Take each line from the material below that includes the string "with" and copy it.

-------- Data

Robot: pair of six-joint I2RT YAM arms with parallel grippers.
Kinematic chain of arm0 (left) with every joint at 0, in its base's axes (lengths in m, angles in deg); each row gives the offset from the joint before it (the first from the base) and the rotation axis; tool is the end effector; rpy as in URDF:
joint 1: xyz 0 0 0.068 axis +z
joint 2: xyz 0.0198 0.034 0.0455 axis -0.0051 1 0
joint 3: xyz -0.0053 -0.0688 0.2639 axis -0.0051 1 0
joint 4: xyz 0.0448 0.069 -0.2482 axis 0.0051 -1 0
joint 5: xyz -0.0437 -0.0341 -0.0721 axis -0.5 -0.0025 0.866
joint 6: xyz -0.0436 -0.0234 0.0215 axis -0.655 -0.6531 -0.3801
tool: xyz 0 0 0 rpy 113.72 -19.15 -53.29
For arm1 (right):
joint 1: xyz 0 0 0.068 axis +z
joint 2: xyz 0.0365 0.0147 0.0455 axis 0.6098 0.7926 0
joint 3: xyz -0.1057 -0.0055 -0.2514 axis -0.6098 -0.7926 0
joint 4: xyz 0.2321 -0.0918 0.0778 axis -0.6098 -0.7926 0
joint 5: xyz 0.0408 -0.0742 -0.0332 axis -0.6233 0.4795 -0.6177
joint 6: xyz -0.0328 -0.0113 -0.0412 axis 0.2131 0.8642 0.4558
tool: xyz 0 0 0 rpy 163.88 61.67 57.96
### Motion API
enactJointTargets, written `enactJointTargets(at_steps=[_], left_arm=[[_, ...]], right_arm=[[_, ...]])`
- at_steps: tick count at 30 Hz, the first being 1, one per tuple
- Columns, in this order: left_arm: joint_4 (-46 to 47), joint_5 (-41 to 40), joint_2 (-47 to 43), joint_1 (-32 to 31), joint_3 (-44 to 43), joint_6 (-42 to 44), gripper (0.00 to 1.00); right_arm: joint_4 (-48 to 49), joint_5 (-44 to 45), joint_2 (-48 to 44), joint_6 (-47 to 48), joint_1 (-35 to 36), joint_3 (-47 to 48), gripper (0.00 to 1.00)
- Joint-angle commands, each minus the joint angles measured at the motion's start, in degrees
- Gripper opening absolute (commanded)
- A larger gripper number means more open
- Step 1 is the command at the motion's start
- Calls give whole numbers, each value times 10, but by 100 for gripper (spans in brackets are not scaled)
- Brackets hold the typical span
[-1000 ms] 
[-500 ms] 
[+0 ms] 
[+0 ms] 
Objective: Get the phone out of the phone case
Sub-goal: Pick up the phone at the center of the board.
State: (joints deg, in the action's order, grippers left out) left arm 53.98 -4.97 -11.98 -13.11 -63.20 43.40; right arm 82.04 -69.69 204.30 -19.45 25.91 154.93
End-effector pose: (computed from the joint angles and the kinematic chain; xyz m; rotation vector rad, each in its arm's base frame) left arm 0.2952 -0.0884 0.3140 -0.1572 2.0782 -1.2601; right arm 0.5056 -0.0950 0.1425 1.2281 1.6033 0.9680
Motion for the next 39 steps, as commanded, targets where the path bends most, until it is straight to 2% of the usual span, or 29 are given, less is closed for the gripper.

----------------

Exercise response:
Robot: pair of six-joint I2RT YAM arms with parallel grippers.
Kinematic chain of arm0 (left) with every joint at 0, in its base's axes (lengths in m, angles in deg); each row gives the offset from the joint before it (the first from the base) and the rotation axis; tool is the end effector; rpy as in URDF:

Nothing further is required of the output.